The fund provides access to several leading brands

You can gain access to shares of luxury brands by buying a fund that holds several. This means you don’t have to stick with one or two companies. As a low-cost option, Bergman likes the Amundi S&P Global Luxury Exchange Traded Fund, which costs just 0.25 percent and tracks a number of leading luxury brands. Its top holdings include Tesla, LVMH, Richemont, Estee Lauder, Diageo and Nike. The fund is down 15 percent for the year, but up 32 percent over three years.

Alternatively, there are a number of funds that have a large proportion of luxury companies that have been selected by the fund manager. They cost more because you are paying for their expertise. Options include Fundsmith Equity (down 10 percent for the year and up 20 percent over three years) and Morgan Stanley Global Brands (up 4 percent for the year and up 25 percent over three years).

James Carthew, head of investment trust research service QuotedData, suggests AVI Global has a number of luxury holdings among a broad base of large companies. Almost seven percent of the investment fund is invested in EXOR, which owns Ferrari, while Christian Dior makes up four percent. AVI Global has risen 25 percent over the past three years and is currently trading at a 10 percent discount.

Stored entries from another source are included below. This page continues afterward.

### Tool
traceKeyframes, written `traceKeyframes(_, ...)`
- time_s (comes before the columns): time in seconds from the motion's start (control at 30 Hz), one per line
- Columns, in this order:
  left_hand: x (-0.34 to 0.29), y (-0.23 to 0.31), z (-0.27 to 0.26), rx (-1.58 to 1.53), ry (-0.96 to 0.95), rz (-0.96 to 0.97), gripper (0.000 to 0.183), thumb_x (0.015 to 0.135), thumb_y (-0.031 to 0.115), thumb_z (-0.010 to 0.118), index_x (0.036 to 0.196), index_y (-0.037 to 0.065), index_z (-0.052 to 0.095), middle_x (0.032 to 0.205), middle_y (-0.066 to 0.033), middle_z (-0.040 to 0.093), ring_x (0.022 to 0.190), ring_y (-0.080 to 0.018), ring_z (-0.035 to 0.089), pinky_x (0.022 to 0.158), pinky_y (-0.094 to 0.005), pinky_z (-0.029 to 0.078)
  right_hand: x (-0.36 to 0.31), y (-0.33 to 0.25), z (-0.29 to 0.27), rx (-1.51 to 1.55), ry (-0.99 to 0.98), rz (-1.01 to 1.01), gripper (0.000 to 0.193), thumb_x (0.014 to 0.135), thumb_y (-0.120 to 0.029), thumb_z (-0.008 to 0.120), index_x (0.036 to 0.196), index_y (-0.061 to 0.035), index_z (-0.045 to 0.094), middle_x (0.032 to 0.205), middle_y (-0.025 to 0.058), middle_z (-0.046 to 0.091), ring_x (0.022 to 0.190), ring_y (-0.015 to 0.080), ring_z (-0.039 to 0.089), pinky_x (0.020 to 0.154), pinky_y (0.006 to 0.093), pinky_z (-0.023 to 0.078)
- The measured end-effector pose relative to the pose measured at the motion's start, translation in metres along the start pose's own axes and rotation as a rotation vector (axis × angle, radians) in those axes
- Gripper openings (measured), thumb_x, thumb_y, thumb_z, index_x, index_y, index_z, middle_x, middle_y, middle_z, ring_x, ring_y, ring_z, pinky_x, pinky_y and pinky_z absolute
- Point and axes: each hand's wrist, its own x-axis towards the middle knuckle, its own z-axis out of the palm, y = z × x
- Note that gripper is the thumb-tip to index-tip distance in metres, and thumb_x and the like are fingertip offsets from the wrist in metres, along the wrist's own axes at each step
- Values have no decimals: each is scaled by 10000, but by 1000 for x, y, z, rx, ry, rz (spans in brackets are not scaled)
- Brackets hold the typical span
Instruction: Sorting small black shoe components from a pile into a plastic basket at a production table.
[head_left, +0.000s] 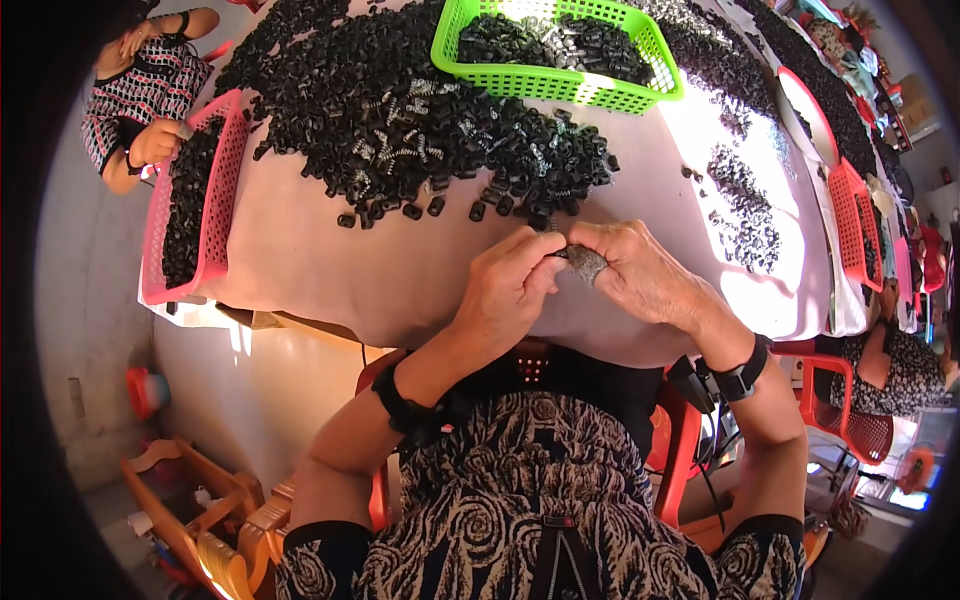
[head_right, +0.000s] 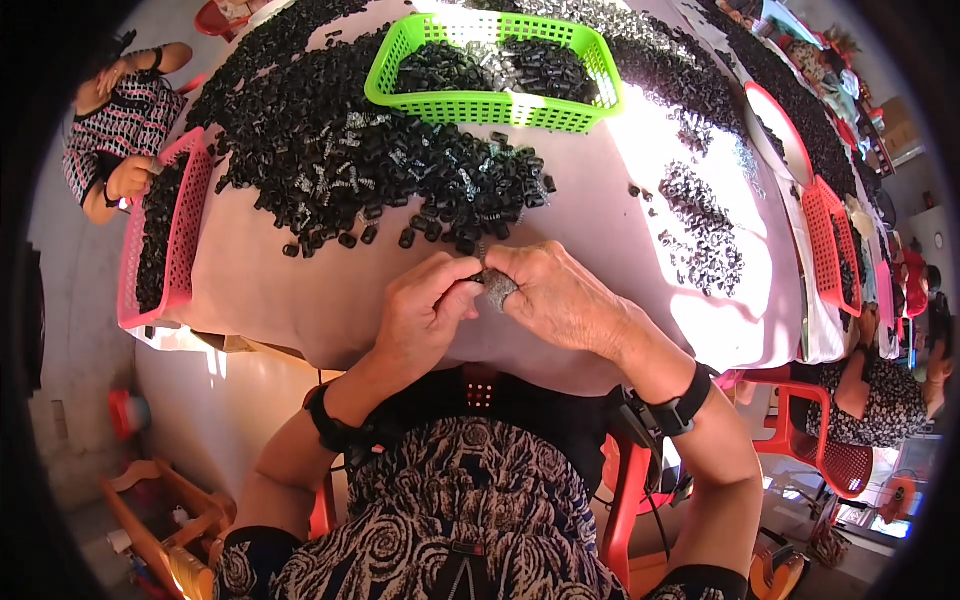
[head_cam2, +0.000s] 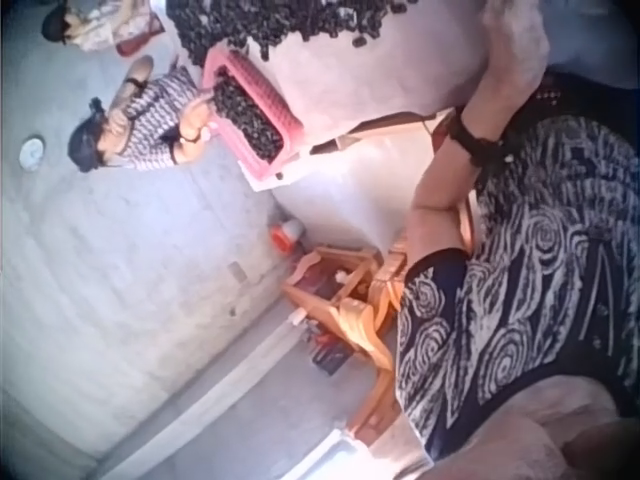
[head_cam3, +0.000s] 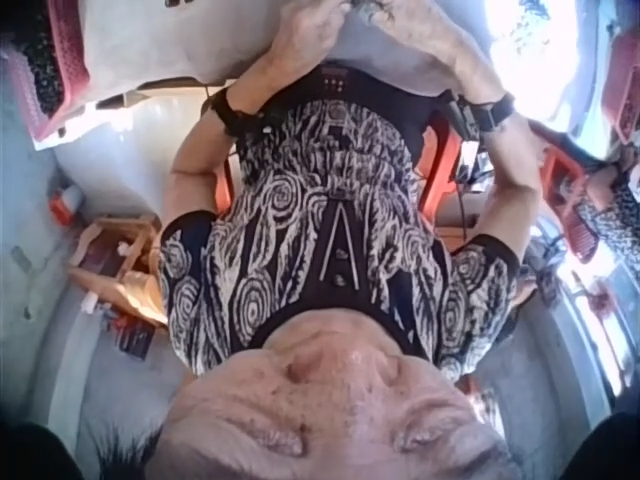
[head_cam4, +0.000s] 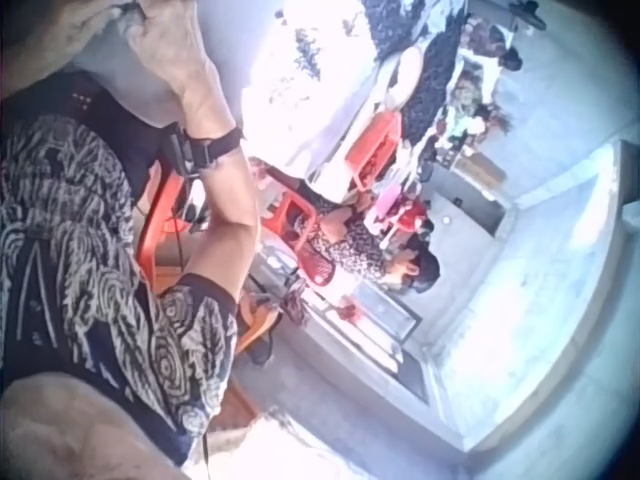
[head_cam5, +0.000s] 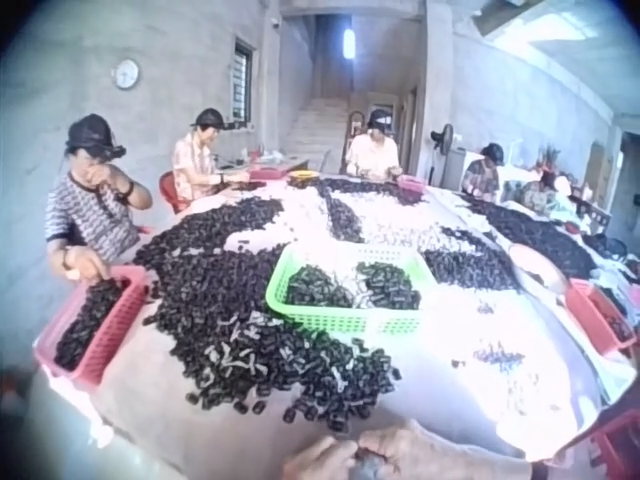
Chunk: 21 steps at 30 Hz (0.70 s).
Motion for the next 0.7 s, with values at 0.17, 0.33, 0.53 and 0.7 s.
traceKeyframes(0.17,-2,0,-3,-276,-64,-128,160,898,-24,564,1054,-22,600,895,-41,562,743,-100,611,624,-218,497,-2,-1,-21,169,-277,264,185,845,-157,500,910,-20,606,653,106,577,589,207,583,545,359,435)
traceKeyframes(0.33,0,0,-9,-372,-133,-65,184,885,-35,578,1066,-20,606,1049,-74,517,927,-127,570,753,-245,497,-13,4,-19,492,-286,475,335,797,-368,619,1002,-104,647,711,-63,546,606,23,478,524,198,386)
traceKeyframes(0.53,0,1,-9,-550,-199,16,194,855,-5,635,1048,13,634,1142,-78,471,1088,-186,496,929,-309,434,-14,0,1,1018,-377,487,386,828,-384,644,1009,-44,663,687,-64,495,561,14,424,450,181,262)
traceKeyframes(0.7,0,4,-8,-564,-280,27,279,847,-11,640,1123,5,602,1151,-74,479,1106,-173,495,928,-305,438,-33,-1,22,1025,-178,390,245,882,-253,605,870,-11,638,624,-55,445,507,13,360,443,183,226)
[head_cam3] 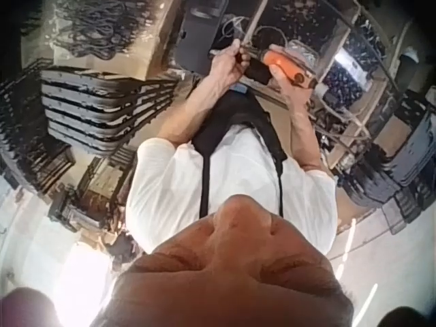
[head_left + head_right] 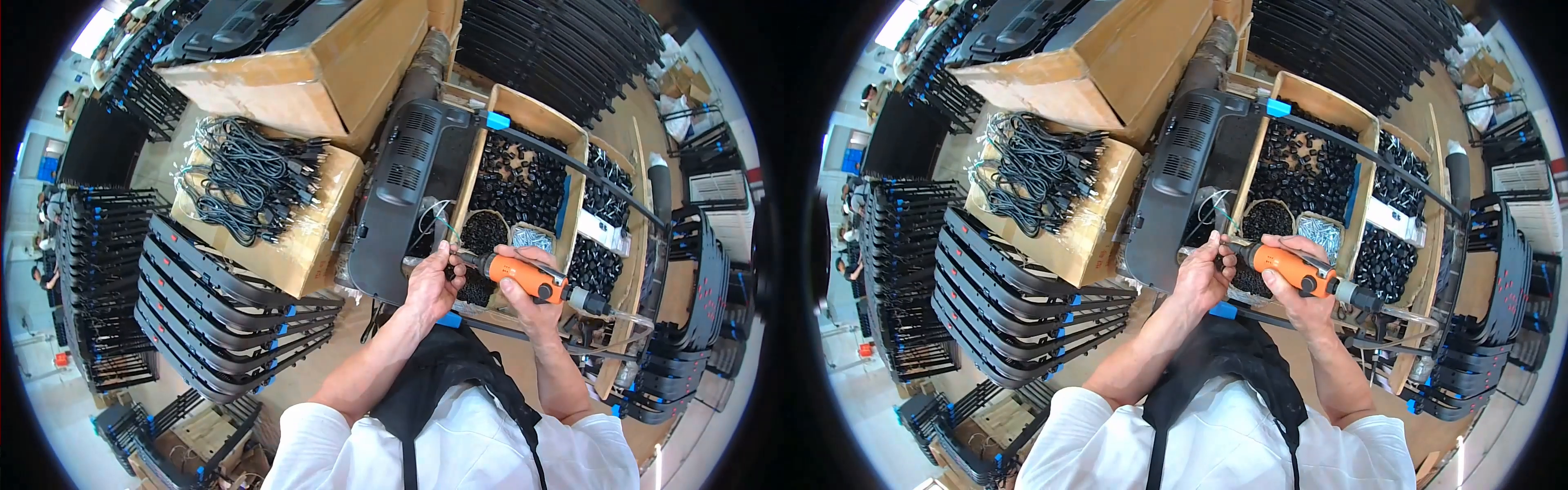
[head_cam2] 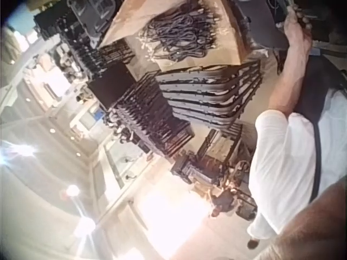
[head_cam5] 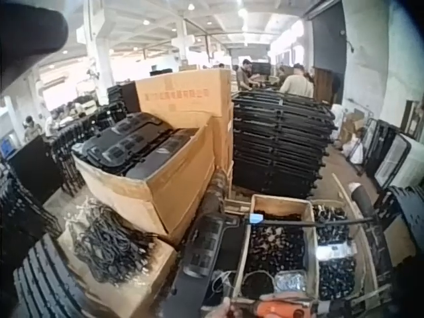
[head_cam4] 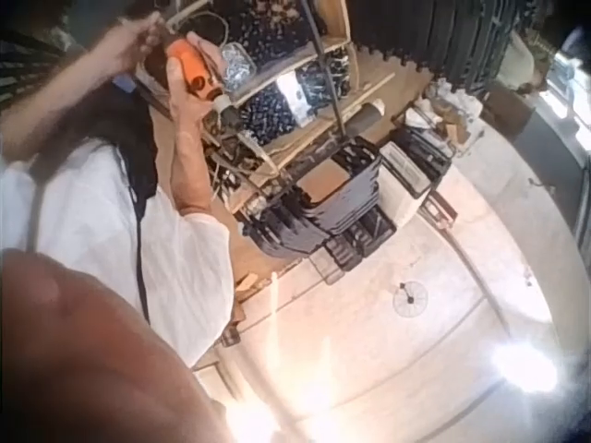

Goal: Assembling components of fitness equipment by attaching plastic housings and wiring harnesses using a power screwdriver.

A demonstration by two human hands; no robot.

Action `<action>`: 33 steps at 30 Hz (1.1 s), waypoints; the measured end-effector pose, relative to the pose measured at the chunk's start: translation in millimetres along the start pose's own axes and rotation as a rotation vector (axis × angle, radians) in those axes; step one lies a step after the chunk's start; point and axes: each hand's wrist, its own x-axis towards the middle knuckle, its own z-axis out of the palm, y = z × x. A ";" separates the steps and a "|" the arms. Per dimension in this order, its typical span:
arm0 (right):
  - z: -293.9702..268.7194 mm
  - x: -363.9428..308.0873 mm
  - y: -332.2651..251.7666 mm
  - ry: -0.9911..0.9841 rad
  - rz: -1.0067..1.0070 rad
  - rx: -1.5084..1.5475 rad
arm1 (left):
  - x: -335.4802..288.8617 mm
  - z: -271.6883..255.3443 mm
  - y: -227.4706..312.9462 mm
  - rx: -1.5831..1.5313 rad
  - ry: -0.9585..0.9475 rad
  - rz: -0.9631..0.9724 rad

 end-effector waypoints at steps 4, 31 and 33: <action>29.7 13.6 -5.3 -0.017 0.036 -0.087 | 4.6 -8.0 21.5 -0.091 -0.035 -0.001; 163.7 142.9 -19.7 -0.097 0.083 -0.309 | 45.2 -6.0 135.8 -0.531 -0.234 0.036; 168.5 147.1 -16.3 -0.106 0.082 -0.308 | 49.1 -7.9 138.3 -0.539 -0.237 0.062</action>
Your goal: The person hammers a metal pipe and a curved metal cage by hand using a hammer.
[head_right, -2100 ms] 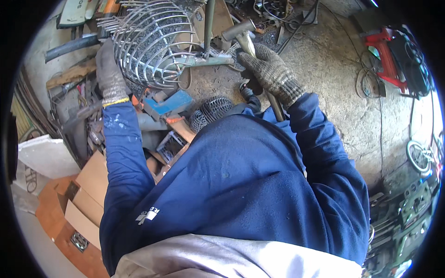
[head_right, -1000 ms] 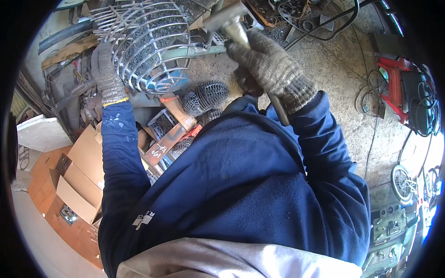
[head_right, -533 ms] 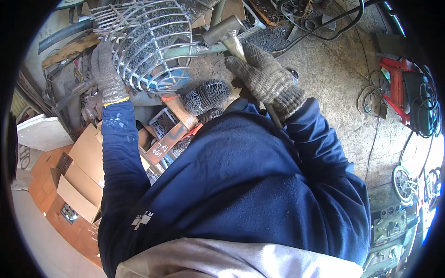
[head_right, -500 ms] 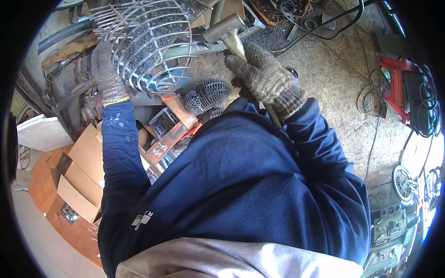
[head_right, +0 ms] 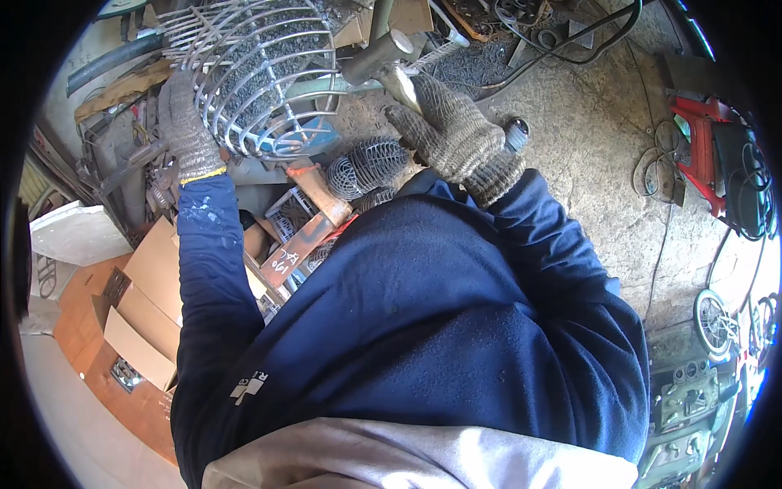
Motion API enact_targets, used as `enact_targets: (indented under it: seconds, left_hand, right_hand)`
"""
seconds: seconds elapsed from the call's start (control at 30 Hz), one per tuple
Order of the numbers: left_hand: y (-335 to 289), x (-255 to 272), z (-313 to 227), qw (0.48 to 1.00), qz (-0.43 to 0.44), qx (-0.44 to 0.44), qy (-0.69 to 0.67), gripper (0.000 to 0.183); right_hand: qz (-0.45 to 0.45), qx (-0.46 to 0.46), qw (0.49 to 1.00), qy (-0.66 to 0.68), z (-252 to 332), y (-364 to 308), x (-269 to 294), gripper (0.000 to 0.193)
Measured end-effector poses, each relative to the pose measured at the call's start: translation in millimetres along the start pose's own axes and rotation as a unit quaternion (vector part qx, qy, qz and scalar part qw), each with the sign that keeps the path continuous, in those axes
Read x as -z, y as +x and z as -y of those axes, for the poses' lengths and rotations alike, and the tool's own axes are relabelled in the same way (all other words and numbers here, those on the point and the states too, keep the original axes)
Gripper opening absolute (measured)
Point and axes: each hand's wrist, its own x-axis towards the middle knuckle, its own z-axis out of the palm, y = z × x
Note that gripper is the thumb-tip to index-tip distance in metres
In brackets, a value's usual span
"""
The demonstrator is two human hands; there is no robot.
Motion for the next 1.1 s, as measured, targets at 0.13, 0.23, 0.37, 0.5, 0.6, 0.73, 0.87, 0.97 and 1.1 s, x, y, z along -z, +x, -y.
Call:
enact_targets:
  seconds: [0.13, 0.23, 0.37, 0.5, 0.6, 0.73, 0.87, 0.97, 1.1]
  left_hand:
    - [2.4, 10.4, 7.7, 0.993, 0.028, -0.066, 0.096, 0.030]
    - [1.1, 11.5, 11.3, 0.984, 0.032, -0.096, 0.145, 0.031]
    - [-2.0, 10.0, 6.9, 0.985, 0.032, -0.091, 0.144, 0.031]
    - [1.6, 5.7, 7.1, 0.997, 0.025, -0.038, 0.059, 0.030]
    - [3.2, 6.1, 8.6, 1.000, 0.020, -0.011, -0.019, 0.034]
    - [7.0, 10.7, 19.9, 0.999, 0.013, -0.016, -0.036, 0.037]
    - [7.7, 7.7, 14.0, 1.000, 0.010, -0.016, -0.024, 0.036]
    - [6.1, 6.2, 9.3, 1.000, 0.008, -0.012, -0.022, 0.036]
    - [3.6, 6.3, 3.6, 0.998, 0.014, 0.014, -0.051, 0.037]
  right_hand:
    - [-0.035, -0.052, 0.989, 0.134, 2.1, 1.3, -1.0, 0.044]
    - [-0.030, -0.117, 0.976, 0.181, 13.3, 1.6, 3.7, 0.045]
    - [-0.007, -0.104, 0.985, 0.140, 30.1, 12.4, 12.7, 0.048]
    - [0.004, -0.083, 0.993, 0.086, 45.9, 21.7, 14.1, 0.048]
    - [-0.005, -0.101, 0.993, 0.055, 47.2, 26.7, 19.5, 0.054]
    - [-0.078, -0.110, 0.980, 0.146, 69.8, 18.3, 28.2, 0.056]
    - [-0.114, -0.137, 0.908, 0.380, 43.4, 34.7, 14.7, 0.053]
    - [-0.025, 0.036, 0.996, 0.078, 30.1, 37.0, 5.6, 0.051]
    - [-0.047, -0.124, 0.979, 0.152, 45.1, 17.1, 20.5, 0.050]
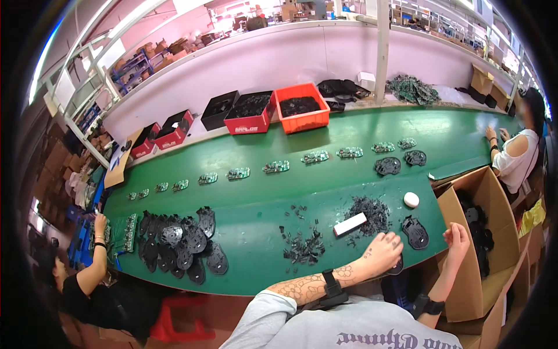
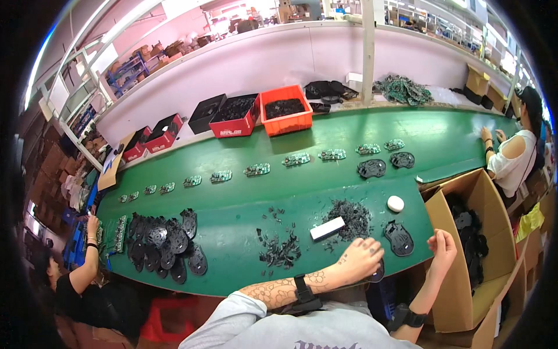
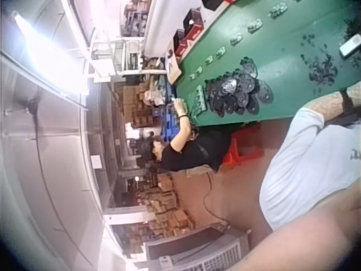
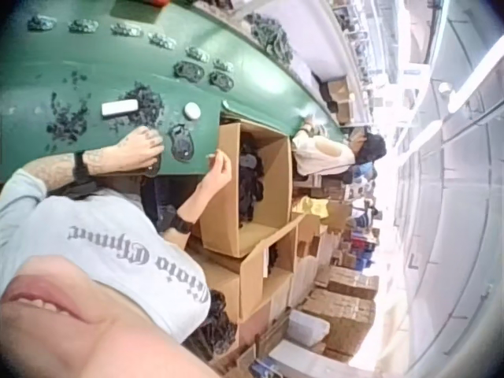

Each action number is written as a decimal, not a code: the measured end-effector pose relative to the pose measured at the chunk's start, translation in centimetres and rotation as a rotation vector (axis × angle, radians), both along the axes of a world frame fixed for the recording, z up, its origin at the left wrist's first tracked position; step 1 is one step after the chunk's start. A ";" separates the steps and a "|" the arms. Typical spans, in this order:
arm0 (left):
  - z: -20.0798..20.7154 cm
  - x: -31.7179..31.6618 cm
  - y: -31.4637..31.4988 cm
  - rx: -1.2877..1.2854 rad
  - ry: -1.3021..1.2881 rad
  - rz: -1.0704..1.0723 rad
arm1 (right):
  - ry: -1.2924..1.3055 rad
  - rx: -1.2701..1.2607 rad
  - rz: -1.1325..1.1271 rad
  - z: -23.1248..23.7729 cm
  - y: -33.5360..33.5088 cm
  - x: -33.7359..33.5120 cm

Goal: The person assembles small electronic components on a green workbench. They handle black plastic casings and green circuit boards, using pliers to cut wires and a small white device to inspect parts. The person places assembled units into a cardboard box.

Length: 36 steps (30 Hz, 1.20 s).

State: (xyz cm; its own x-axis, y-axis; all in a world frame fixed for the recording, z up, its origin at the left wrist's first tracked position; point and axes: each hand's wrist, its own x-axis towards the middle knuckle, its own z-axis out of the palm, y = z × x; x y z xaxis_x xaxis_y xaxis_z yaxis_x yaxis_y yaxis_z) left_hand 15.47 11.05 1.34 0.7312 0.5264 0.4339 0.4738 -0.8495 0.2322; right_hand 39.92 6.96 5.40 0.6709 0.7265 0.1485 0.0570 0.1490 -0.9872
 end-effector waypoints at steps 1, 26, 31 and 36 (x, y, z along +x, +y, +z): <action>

Most of the luxury brands are from Europe, so buying a fund of European companies will also give you some exposure.

Janus Henderson European Selected Opportunities has LVMH in its top ten holdings, while FTF Martin Currie European Unconstrained has Ferrari and luxury clothing brand Moncler in its top ten. Over three years, these funds increased by 13 and 5 percent, respectively.

Forget stocks, some simply prefer passion investing

Some investors choose to buy luxury goods as an investment rather than buying shares in the companies that make them.

A number of these purchases have turned out to be profitable investments in recent years. However, this is not an easy way to make money.

You have to choose the right asset and brand, store it carefully and pray that it doesn’t go out of style.

These items are often known as “passion investments” and should only make up a small portion of your portfolio. It can be dangerous to rely on them to make money. According to Knight Frank’s luxury goods index, luxury goods as a whole are up nine per cent year-on-year, with wine, watches and art performing the best.

In the year to March, the price of wine rose by 16 percent, watches also rose, and art products – by 13 percent.

Bags have increased in value by 7 percent. However, only certain items will see such benefits.

Investments such as wine and whiskey are also exempt from capital gains tax, which can add to their appeal.

If you already own or are considering luxury items, you can check the LuxPrice Index on Collector Square to see previous sale prices.